More controversy followed during the Senate screening process when some nominees engaged in solid buck-passing. Former SGF Ekaette, for example, stabbed old man Obasanjo in the back and said he signed and implemented the Green Tree agreement to handover Bakassi without Senate ratification. Former Ebonyi State governor Sam Egwu washed the PDP's dirty linen in public with regards to last year's governorship primaries, as did former Imo State governor Udenwa, who said Obasanjo and Dr. Amadu Ali were responsible for the party's loss of the Imo governorship. Then there was the Senate's controversial policy of "take a bow" for former legislators. Beyond the screening stage, Minister of State for Education Hajia Aisha Dukku created further controversy at the handing-over stage by saying her former boss, Education Minister Aja-Nwachukwu, was sacked for incompetence. To quote my former vice principal, "Who told you that?"
When it came time for Yar'adua to assign portfolios to new ministers and seize the chance to reassign some old ones, he failed to reassign two ministers who, by wide public acclaim, deserve to be moved. They include Attorney General Mike Aondoaaka and Foreign Minister Ojo Madueke, under whose watch the country's foreign policy has gone to sleep.

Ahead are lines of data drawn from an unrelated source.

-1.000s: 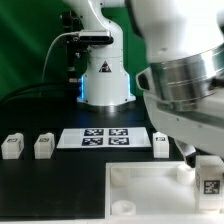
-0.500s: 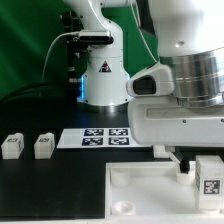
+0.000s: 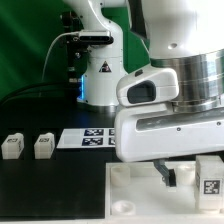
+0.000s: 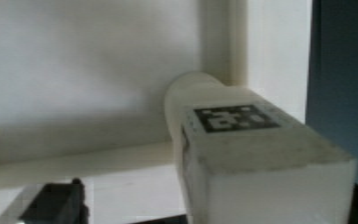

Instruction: Assemble one leg

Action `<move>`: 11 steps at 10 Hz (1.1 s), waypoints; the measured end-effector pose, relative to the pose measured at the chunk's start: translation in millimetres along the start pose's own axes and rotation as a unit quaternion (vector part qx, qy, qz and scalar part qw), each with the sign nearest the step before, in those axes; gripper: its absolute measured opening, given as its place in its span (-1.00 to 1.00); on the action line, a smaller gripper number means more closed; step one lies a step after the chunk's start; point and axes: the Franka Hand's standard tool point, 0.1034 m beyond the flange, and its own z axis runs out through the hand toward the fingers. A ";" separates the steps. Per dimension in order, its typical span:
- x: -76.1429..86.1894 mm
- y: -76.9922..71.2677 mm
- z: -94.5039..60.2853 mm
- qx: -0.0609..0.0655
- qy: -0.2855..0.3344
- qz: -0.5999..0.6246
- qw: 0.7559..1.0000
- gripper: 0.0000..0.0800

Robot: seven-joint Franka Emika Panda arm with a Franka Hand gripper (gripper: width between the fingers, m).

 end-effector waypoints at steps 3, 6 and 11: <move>-0.9 -3.5 0.5 0.005 -0.002 0.134 0.991 0.04; -0.5 -0.6 0.6 0.015 -0.007 0.340 0.940 -0.27; -8.4 0.8 3.5 0.065 -0.036 0.698 0.712 -0.27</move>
Offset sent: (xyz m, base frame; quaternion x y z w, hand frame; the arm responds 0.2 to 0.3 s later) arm 0.0000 0.0000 0.0000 0.0000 0.0000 0.2667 0.9638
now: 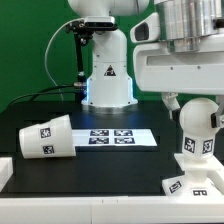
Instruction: Assemble lamp
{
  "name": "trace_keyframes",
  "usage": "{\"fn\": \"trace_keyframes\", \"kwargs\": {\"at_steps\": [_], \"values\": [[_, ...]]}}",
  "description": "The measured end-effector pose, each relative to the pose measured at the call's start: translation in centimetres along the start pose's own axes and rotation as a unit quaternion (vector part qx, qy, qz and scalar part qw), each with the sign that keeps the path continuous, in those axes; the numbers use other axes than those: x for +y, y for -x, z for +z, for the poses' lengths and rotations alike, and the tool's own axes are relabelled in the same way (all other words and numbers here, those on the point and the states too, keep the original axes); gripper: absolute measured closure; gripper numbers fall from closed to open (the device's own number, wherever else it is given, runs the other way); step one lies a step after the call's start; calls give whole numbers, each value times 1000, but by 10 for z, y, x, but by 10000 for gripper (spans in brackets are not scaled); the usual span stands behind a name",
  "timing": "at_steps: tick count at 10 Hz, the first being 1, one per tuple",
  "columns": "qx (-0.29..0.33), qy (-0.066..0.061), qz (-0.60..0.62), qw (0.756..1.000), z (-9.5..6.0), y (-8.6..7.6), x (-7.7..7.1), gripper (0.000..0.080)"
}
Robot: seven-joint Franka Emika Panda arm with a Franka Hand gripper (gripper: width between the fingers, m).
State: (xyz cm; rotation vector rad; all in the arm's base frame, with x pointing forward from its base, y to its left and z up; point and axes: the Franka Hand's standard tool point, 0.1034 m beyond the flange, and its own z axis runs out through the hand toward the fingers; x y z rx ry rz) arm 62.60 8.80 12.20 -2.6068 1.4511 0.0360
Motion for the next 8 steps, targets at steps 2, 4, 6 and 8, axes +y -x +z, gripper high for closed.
{"fn": "trace_keyframes", "kwargs": {"at_steps": [2,4,6,8], "values": [[-3,-4,41,999,0,0,-1,229],[-3,-4,25,1000,1,0,-1,150],[5,21,-197,980,2,-1,1,112],[-1,31,-302,953,3,0,0,102]]}}
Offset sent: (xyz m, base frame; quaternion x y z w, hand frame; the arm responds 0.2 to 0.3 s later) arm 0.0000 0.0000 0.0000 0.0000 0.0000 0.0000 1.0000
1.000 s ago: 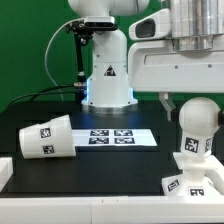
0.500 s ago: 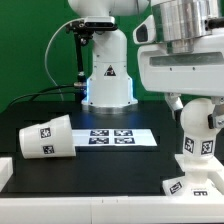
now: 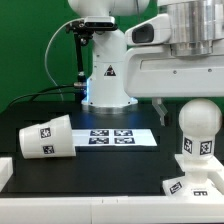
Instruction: Assemble lamp
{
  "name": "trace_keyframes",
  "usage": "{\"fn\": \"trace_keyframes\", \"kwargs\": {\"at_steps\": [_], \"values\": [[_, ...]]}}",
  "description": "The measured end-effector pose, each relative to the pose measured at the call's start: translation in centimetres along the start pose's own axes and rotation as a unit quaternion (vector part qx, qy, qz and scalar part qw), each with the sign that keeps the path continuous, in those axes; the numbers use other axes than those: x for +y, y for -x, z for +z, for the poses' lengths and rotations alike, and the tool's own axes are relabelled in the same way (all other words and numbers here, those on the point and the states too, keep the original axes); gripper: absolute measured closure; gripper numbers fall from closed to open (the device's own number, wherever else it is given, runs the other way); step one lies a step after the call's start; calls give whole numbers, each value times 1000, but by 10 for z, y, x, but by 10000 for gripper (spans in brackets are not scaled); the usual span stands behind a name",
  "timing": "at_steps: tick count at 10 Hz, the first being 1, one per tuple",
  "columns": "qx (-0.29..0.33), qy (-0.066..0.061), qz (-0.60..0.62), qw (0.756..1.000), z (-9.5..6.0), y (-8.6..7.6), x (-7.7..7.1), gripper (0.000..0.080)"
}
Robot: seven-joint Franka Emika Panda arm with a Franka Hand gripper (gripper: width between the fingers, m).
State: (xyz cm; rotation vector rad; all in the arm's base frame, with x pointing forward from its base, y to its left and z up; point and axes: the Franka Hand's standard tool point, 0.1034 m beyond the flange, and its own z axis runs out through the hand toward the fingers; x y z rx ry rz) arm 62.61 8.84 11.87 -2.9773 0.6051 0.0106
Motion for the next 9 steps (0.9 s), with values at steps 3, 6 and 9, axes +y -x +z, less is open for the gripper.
{"fn": "trace_keyframes", "kwargs": {"at_steps": [3,6,9], "values": [[1,5,-131,991,0,-1,2,100],[14,25,-240,970,-1,-3,-2,222],[15,25,-216,976,-1,-3,-2,229]]}}
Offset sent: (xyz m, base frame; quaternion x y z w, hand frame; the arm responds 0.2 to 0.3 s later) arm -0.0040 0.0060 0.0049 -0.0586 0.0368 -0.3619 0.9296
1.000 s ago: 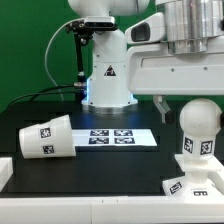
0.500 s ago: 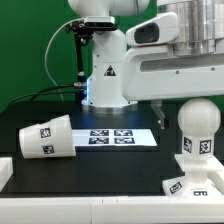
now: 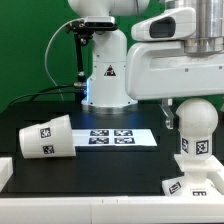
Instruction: Assemble lamp
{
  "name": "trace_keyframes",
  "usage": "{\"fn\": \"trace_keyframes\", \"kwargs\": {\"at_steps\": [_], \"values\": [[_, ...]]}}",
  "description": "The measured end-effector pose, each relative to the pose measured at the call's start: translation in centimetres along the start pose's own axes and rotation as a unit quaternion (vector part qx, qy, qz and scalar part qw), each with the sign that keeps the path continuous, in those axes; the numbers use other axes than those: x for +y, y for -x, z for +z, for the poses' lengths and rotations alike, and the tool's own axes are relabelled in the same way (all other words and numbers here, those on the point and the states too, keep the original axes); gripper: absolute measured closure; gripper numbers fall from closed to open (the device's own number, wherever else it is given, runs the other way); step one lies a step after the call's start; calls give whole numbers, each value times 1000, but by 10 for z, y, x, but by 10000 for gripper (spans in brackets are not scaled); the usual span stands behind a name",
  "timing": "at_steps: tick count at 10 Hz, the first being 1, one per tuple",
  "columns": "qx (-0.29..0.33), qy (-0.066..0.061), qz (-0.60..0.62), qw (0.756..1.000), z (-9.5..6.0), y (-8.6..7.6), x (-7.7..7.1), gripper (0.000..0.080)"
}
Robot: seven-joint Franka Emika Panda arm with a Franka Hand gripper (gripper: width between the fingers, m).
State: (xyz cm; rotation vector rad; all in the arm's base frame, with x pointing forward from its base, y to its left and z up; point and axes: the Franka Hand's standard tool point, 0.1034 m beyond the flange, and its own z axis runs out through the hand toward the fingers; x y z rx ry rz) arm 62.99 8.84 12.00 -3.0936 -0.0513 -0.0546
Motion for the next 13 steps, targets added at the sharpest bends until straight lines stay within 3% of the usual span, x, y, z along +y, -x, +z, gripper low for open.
{"fn": "trace_keyframes", "kwargs": {"at_steps": [2,4,5,6,8,9,11,12,13], "values": [[1,1,91,996,0,0,0,229],[1,5,259,966,0,0,2,229],[1,6,336,942,0,1,4,228],[-5,5,430,903,1,3,3,228],[-18,-15,595,803,2,6,3,227],[-20,-20,617,787,1,6,4,227],[-21,-20,584,811,2,7,3,226],[-31,-2,491,871,2,10,1,150],[-43,-2,387,921,3,8,-4,115]]}}
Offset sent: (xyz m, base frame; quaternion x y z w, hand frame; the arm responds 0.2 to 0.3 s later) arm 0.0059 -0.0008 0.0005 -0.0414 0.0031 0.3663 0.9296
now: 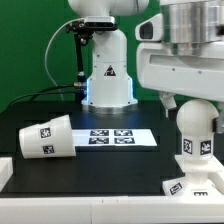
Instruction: Assemble lamp
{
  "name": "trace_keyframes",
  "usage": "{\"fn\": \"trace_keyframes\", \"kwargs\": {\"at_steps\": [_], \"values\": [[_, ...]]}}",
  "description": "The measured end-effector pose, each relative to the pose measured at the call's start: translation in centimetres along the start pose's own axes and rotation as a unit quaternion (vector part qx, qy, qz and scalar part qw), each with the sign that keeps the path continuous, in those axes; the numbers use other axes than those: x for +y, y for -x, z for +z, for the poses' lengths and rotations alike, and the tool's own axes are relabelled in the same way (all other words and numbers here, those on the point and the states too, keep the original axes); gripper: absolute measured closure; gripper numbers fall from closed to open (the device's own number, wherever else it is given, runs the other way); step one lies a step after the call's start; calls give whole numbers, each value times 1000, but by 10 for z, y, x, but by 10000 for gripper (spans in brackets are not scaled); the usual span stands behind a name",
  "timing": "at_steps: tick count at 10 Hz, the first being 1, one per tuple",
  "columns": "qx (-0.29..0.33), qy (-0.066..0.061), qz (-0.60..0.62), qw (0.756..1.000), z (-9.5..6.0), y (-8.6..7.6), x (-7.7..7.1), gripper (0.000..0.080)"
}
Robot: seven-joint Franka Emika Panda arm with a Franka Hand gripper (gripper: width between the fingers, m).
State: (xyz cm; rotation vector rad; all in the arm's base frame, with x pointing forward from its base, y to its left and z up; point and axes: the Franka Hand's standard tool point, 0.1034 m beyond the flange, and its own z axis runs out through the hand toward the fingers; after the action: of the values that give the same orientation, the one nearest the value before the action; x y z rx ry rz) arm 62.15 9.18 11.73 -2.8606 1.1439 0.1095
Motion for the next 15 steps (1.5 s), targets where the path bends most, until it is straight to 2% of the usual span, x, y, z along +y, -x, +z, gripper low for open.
{"fn": "trace_keyframes", "kwargs": {"at_steps": [1,4,5,6,7,8,9,10,14,15], "values": [[-12,1,-60,998,3,-1,-1,104],[-9,1,-144,990,3,-3,0,101],[-6,5,-185,983,3,-3,1,101],[8,27,-304,952,2,-4,1,101],[26,29,-378,925,-2,-4,-6,101],[24,24,-350,936,-1,-3,-6,101],[24,25,-342,939,0,-4,-5,189],[25,25,-342,939,0,-4,-6,226],[31,20,-201,979,0,-5,-5,226],[36,19,-134,990,0,-5,-6,226]]}}
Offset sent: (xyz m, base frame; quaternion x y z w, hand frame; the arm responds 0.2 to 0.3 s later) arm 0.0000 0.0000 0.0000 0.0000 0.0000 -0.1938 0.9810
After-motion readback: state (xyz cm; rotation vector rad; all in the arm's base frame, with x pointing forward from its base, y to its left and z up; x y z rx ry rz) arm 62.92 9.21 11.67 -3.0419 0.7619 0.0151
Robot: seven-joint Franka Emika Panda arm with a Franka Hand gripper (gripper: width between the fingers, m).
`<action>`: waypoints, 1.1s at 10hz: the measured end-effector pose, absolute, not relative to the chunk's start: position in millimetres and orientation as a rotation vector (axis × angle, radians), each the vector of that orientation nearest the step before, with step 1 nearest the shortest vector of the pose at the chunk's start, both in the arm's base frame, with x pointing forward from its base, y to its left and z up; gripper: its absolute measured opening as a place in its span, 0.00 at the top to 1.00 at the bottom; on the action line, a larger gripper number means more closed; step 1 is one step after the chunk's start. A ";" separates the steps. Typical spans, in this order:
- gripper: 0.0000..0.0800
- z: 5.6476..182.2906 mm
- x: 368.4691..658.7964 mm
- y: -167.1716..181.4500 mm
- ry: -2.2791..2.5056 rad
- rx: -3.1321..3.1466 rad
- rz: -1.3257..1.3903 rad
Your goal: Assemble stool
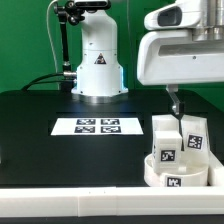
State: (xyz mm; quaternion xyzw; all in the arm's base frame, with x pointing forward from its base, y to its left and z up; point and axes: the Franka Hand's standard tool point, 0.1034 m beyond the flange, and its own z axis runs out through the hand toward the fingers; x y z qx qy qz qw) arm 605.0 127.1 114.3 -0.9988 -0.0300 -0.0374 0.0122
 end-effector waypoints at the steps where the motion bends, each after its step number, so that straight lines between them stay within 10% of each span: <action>1: 0.19 114.0 604.3 130.3 -0.250 -3.116 -0.115; 11: 0.19 93.5 604.2 115.4 -1.435 -2.882 0.049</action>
Offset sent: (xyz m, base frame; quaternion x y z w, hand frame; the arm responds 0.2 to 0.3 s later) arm 0.0000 0.0000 0.0000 0.0000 0.0000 -0.1938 0.9810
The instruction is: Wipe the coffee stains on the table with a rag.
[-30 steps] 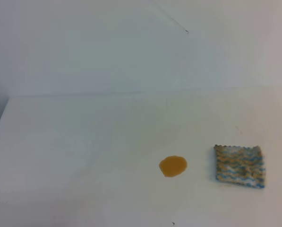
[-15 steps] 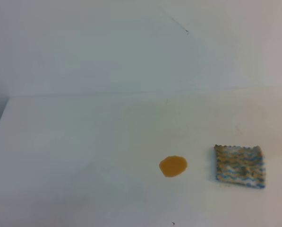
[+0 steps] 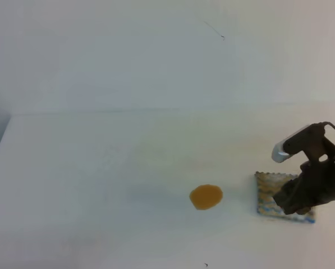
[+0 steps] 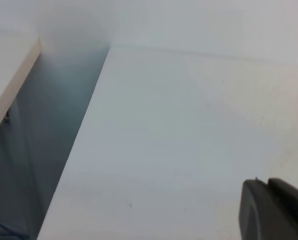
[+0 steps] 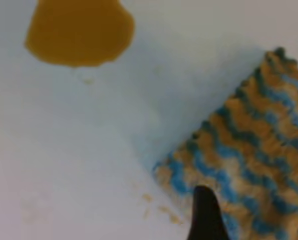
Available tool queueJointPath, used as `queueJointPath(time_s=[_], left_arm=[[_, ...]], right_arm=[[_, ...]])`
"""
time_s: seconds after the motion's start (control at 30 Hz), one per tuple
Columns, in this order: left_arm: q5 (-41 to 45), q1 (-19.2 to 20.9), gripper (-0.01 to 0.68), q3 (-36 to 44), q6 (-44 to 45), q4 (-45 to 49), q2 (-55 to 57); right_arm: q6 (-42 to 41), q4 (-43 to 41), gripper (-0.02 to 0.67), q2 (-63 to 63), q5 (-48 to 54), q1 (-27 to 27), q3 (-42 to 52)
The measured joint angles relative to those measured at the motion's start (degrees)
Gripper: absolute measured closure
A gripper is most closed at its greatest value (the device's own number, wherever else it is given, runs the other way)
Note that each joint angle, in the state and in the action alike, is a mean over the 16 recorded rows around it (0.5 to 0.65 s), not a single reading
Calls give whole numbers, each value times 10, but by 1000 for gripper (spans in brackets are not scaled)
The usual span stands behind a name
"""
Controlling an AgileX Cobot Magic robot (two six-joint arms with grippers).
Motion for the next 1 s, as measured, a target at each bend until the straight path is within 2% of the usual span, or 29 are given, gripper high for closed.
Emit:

However, Yar'adua caused another controversy by demoting some ministers, some of them with high public regard. Finance Minister Dr. Shamsudeen Usman was moved to National Planning, a severe demotion in Nigerian eyes, while Mrs Diezani Allison-Madueke, who once headed the colossal Ministry of Transportation, was moved to the sleepy Mines and Steel portfolio, long after Nigeria's coal and tin mines have fallen into disuse and its steel rolling mills have fallen silent. Mrs. Grace Ekpiwhre and Chief Godsay Orubebe, who were full ministers in the old line up, now became Ministers of State, while some Ministers of State who probably deserved a raise, namely Mr. Remi Babalola and Mr. Odein Ajumugobia, never got one.
One of the biggest controversies in the cabinet reshuffle's wake is the assignment of some very square technocratic pegs into very round ministerial holes. The most scandalous was Professor Dora Akunyili's appointment as Information and Communications Minister. Maybe Malam Umaru Yar'adua was thinking that, after all, as NAFDAC boss for the last 6 years, she was in the papers nearly every day, so let's throw her at them. And not just Akunyili; Sani Ndanusa of Niger, an experienced water engineer, was assigned to Sports. Thus, Yar'adua upheld Obasanjo's very controversial policy of assigning a Federal ministry to a particular state, irrespective of the minister's qualifications and experience. Yet another minister who will be groping around for orientation is the former Culture and National Orientation Minister Tokunbo Kayode, a Senior Advocate of Nigeria, now posted to Labour.
The mother of all controversies however promises to be the lack of regional balancing in ministerial assignments, a most potent issue in Nigerian politics. As it is, three North-western states of Kaduna, Kano and Kebbi got two ministers each. More seriously, ministers from the North got [in Nigerian terms] the juiciest ministries of Petroleum, Defence, FCT, Works, Agriculture and Transport, and possibly Finance too, if as speculated Dr. Mansur Mukhtar gets the portfolio. Big Southern brickbats will soon be flying Yar'adua's way like the Iraqi reporter's shoe at President George Bush's face.
Some people are now alleging that members of the President's inner family dabbled into the cabinet selection process, potentially a breach of the Oath of Office. The final controversy is the question that many Nigerians are now asking: is the new Cabinet better than the old one? Is this all we can get after 9 full months of anxious dilly-dallying?